Problem statement: An exact copy of the data below is needed; please leave out any pictures.

Material provided:
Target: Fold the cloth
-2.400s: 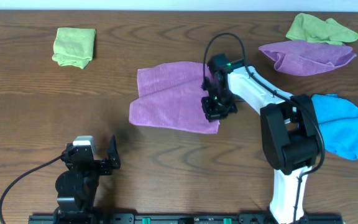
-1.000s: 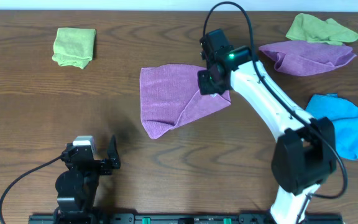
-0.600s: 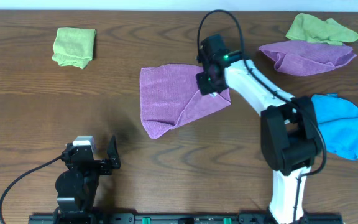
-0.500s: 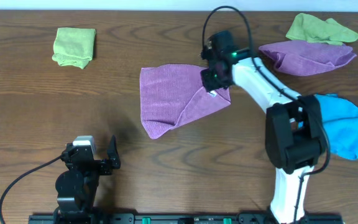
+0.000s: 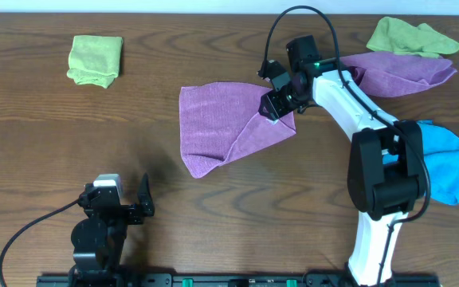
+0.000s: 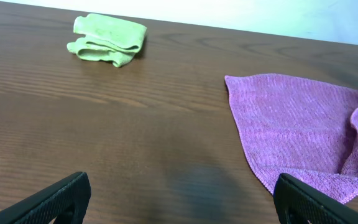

The completed task:
Target: Fold the cloth
-2.400s: 
-1.000s: 
-0.600s: 
-0.500s: 
+0.000s: 
+0.000s: 

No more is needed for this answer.